When may a former director obtain advancement of his attorney fees when he files suit? A series of past decisions held that a counterclaim plaintiff may, in the right circumstances, obtain advancement for prosecuting his counterclaim and other decisions have upheld advancement for a plaintiff under a bylaw or other right that was broadly drafted to require such advancement.
However, when the bylaw or other contractual provision requires advancement for litigation "in defense" of a claim, this decision holds a plainitff may not obtain advancement for bringing suit on his behalf.
This decision is interesting for its discussion of the role of an appointee of the bankruptcy court and the pursuit of post-bankruptcy derivative claims.
Stockholder agreements frequently provide that notice must be given before any stock subject to the agreement may be transferred. Usually, the notice triggers a right to buy. Here the Court, as expected, held that the failure to give the notice does not end the other party's right to buy, but the stock and informal notice is not good enough to comply with the formality required by the agreement.
This decision holds that insurance in the form of an indemnity bond or a D&O policy may cover losses suffered as a result of the Madoff fraud. The application of a bond to such claims may surprise some as Madoff was not an employee whose dishonesty was the cause of the loss. However, as the Court notes, the bond at issue was written very broadly and may well cover dishonesty of such third persons.
For some reason probably rooted in human nature, parties to LLC agreements seem to think the agreement should provide that all the parties act "fairly" toward one another. Of course, each party then defines what is "fair" by what they want to get out of the deal. However, as this decision points out, when an agreement provides that a party has the discretion whether to advance additional funds or not, that is its choice to make. Whether the choice is "fair" or not is irrelevant and the other parties to the agreement have no basis to complain about that decision.
This decision holds that the Unifrom Contribution Among Joint Tortfeasors Act applies to claims against directors. While at least 1 other court agreed with this point, this is the first Delaware decision on this issue.
This is important becaue it has serious implications to settlements with some but not all directors in derivative and class claims and as it may give leverage to former directors who are now on the outs.

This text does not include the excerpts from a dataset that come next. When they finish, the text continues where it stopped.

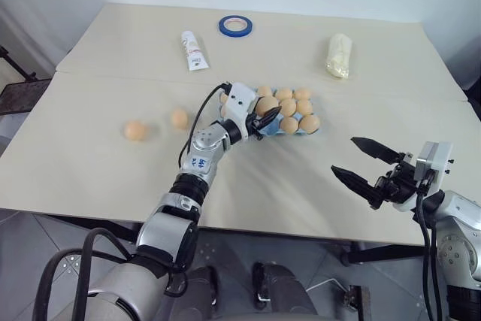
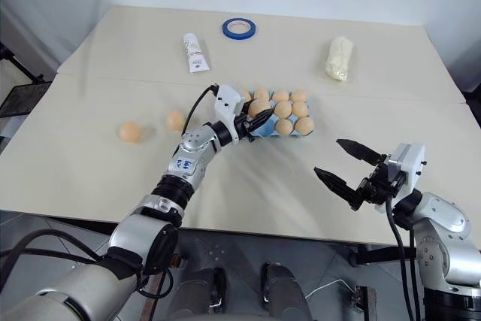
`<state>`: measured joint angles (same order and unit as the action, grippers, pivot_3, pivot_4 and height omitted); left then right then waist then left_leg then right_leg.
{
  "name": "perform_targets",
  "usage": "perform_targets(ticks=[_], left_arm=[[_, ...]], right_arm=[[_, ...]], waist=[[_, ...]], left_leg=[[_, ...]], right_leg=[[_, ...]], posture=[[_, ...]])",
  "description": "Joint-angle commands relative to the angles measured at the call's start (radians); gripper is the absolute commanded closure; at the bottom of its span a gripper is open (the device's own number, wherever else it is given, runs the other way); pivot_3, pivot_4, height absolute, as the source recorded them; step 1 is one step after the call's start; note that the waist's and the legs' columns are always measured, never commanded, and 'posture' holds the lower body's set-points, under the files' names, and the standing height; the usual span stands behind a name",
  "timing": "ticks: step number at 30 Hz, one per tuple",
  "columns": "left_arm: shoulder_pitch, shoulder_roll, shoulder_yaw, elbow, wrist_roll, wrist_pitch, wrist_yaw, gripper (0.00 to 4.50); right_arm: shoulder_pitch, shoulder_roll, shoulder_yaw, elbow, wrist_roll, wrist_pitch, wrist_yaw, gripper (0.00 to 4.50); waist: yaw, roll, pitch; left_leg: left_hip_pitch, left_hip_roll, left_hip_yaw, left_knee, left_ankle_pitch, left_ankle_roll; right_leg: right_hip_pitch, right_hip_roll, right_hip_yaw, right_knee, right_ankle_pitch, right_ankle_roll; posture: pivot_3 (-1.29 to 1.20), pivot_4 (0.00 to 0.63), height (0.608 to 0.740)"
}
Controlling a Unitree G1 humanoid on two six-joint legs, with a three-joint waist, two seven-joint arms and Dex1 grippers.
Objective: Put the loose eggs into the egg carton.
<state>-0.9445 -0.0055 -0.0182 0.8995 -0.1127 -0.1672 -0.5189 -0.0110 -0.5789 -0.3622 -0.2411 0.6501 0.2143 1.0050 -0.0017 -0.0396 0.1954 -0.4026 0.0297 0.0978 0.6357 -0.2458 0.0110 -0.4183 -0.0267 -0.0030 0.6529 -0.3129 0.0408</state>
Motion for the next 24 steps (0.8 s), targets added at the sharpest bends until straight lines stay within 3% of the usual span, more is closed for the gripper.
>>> perform_targets(ticks=[1, 7, 8, 12, 16, 24], left_arm=[[-0.06, -0.011, -0.001, 0.04, 0.015, -0.042, -0.004, 2.09], [-0.099, -0.016, 0.005, 0.111, 0.029, -0.064, 0.007, 0.21], [-0.105, -0.014, 0.004, 0.118, 0.034, -0.057, 0.018, 0.05], [-0.108, -0.005, 0.0, 0.112, 0.043, -0.05, 0.018, 0.05], [-0.041, 0.027, -0.005, -0.027, 0.038, -0.017, -0.005, 0.05], [0.281, 0.172, -0.025, -0.583, -0.038, 0.205, -0.154, 0.05]], right_arm=[[0.007, -0.003, -0.029, -0.041, 0.015, -0.018, -0.026, 0.0], [0.005, -0.012, -0.021, -0.041, 0.009, -0.015, -0.043, 0.0], [0.005, -0.014, -0.02, -0.041, 0.008, -0.014, -0.044, 0.0], [0.0, -0.019, -0.012, -0.04, 0.006, -0.007, -0.048, 0.0], [-0.012, -0.03, -0.004, -0.032, 0.009, 0.003, -0.04, 0.0], [-0.066, -0.046, 0.025, 0.009, 0.014, 0.017, -0.008, 0.0]], waist=[[0.0, 0.0, 0.0], [0.0, 0.0, 0.0], [0.0, 0.0, 0.0], [0.0, 0.0, 0.0], [-0.003, 0.0, 0.0], [-0.009, 0.0, 0.0]], left_leg=[[0.0, 0.0, 0.0, 0.0, 0.0, 0.0], [0.0, 0.0, 0.0, 0.0, 0.0, 0.0], [0.0, 0.0, 0.0, 0.0, 0.0, 0.0], [0.0, 0.0, 0.0, 0.0, 0.0, 0.0], [0.0, 0.0, 0.0, 0.0, 0.0, 0.0], [0.003, 0.001, 0.001, -0.002, 0.001, -0.002]], right_leg=[[0.0, 0.0, 0.0, 0.0, 0.0, 0.0], [0.0, 0.0, 0.0, 0.0, 0.0, 0.0], [0.0, 0.0, 0.0, 0.0, 0.0, 0.0], [0.0, 0.0, 0.0, 0.0, 0.0, 0.0], [0.0, 0.0, 0.0, 0.0, 0.0, 0.0], [0.0, 0.0, 0.002, 0.003, 0.0, -0.001]], posture=[[0.0, 0.15, 0.74], [0.0, 0.15, 0.74], [0.0, 0.15, 0.74], [0.0, 0.15, 0.74], [0.0, 0.15, 0.74], [0.0, 0.15, 0.74]])
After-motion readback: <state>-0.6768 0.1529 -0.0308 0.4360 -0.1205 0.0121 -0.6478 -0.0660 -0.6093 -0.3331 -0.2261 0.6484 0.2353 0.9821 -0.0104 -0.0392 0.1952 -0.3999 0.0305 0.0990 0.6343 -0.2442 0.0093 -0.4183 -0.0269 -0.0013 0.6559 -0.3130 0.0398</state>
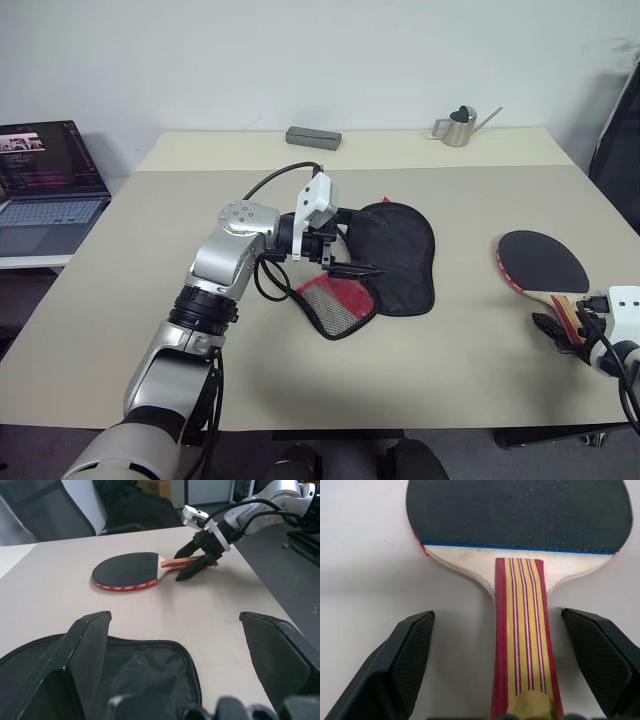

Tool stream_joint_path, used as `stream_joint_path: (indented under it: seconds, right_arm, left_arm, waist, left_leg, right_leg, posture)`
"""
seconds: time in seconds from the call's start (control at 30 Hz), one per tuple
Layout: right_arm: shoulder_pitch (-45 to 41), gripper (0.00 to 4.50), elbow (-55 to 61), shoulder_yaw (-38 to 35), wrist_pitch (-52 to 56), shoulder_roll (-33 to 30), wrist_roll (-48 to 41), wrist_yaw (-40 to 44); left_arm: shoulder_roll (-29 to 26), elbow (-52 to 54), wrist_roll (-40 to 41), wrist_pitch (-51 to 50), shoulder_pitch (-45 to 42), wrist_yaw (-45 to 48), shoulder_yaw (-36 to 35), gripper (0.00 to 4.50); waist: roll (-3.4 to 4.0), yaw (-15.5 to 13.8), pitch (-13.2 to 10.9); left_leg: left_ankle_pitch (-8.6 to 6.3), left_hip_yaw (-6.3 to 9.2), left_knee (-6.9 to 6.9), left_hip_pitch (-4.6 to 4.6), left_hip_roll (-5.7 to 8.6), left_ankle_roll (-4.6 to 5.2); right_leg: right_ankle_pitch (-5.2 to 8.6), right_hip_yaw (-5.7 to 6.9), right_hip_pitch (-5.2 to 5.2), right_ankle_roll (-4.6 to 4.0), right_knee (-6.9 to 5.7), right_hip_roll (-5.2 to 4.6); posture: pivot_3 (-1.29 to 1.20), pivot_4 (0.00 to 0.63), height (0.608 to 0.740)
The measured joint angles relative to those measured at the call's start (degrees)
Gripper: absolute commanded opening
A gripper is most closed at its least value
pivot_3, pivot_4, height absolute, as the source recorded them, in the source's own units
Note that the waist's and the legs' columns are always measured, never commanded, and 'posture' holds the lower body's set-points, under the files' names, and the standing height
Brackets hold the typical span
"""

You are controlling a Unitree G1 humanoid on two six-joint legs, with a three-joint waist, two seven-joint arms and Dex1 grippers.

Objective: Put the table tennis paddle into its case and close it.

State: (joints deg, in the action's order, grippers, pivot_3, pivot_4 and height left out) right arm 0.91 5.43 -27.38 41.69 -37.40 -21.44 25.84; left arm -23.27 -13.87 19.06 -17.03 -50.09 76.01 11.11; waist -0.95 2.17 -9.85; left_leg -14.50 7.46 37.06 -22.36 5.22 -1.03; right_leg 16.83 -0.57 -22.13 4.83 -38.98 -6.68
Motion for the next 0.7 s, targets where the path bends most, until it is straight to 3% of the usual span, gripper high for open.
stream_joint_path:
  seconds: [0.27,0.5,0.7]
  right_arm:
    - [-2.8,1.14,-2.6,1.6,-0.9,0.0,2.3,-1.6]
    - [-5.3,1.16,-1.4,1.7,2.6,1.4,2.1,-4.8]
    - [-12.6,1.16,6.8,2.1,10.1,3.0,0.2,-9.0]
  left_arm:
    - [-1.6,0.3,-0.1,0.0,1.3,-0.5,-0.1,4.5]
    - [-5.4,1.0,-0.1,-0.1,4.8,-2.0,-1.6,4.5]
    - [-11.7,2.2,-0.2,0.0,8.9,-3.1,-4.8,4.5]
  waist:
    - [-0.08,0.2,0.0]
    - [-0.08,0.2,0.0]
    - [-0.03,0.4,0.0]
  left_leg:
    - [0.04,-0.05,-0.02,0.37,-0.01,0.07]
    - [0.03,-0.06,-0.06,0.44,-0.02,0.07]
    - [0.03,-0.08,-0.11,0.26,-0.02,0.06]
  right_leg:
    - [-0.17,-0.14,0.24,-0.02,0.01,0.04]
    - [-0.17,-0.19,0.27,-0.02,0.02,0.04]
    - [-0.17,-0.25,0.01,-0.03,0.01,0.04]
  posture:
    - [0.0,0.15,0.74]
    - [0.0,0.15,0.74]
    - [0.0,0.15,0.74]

Perhaps no area of Delaware corporate law is as confusing as that applicable when a company is taken private by a majority owner in a freeze out of the other shareholders. This scholarly opinion explains that at least 3 different standards of review have been applied by the Court of Chancery in its review of such transactions. As a result, the Court has certified its latest decision for appeal to the Delaware Supreme Court with a request that the law be clarified.
Until that clarification is issued, however, this is the definitive analysis of Delaware law in this area and deserves to be read, carefully.